I’ve disappointed myself and my country and I swear to never partake in such lewd activity again. If need be I’ll impose a self ban on my social media tendencies. I take an oath to never voice my opinion again, whether it may be based on fact or truth or simply just my opinionated point of view. It is unforgivable that I thought I could ever get away with calling my supreme leader and captain a mere cardboard box (aka doos in south african speak).
He really has so many more characteristics and charms that would inspire a more meaningful character description. But fear not, I’ll not go into those in private or public. I know I must be the only one that has these foul thoughts. I repent.As for the IPL, I swear to be cautious about my involvement and dalliance in this less than pure format of the holy game.

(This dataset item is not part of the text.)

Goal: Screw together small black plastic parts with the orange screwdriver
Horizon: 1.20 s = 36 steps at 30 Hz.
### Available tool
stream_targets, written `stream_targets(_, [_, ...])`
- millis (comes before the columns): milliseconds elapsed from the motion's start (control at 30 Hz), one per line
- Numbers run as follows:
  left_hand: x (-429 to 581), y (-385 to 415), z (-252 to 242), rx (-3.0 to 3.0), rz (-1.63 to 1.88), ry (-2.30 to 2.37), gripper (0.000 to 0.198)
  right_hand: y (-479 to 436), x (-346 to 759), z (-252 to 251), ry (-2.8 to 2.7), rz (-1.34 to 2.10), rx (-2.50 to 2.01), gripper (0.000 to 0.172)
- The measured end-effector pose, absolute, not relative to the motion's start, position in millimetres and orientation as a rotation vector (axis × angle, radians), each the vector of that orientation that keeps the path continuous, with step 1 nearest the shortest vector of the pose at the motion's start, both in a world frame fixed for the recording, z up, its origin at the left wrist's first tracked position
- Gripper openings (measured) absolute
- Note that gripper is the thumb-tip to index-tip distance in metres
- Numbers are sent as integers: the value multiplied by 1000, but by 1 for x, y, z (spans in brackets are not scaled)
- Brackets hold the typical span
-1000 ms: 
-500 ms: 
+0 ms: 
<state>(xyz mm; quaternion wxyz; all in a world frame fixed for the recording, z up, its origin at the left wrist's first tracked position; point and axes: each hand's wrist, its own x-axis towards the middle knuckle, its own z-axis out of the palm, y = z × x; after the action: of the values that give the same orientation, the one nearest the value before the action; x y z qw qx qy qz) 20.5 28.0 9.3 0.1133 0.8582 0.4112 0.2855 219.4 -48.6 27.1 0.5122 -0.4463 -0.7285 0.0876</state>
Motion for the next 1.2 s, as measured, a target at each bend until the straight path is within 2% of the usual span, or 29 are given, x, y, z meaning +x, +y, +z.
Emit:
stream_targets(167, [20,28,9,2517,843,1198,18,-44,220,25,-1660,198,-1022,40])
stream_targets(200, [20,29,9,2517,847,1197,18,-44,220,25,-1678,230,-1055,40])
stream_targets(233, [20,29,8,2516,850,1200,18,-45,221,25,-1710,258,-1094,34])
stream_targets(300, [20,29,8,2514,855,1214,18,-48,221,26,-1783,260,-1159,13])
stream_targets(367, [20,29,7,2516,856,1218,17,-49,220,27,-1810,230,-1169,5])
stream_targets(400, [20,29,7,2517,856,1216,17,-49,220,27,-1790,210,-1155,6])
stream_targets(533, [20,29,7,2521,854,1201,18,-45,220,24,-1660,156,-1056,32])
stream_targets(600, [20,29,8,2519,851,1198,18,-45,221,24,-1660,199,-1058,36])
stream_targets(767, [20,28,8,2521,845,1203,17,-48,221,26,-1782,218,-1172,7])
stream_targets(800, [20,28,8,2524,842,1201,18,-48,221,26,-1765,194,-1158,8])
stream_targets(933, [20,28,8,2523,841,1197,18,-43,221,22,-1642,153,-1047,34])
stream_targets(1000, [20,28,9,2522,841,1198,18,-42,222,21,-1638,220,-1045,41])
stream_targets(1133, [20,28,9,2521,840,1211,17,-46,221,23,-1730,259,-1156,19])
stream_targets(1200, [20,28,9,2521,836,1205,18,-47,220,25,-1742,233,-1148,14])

Please understand that it is an evil that permeates many cultures and deviously seems to have the false notion of improving some players style, while attracting new fans to this game. I myself, do not comprehend how this is possible. Over time many of us would have eventually evolved to play more entertaining shots. And surely 5 days of a tournament which ends in a draw is so much more appealing than the gut wrenching tension of a “super over”. Not to mention the fact that 5 days is only just enough time to sip on one’s G+T while discussing investment banking strategies with your pimp. None of this male on male bonding would occur at the T20. Too many women, dancing and inappropriate consumption of cheap beer by the masses. Utterly Awful. However, Yet again I was lead astray but the glitz and glamour of this widely followed, exciting, well paid, action packed format. It may have been brought on by the IPL White Mischief dancing girls in their skimpy inappropriate outfits and the Kingfisher beer. Alas, I am only a mere mortal and a man at that, one who needs to provide for my growing family in these challenging financial times. May I also add that I was part of the “Royal Challengers” team. I was falsely led to believe there was a link to our own royals. The “Bangalore” bit was in fine print.
Never again will I put my personal needs ahead of those of my team, my captain, the esteemed members at Lords, my Queen and her corgis. Please sir, may I play again in the whites bearing the proud symbol of the brave Lions, as we are? I’ll even sip a Pimms in my suit and never utter a profanity again.
Signed yours truly and faithfully beyond belief,
For the non saffers please read translation here:
Braai – barbeque. Although Saffers prefer to use wood and if its gas – it’s not a braai. And don’t think of throwing a pork banger on the grid!
Klippies and coke: A traditional hugely popular cocktail of quality locally produced brandy mixed with a dash of coke, the cola variety. Also known as “Ma moer vir Pa Wyn”, But thats another story.
Doos – a cardboard box. Really.
Kak – crap. Like the English weather.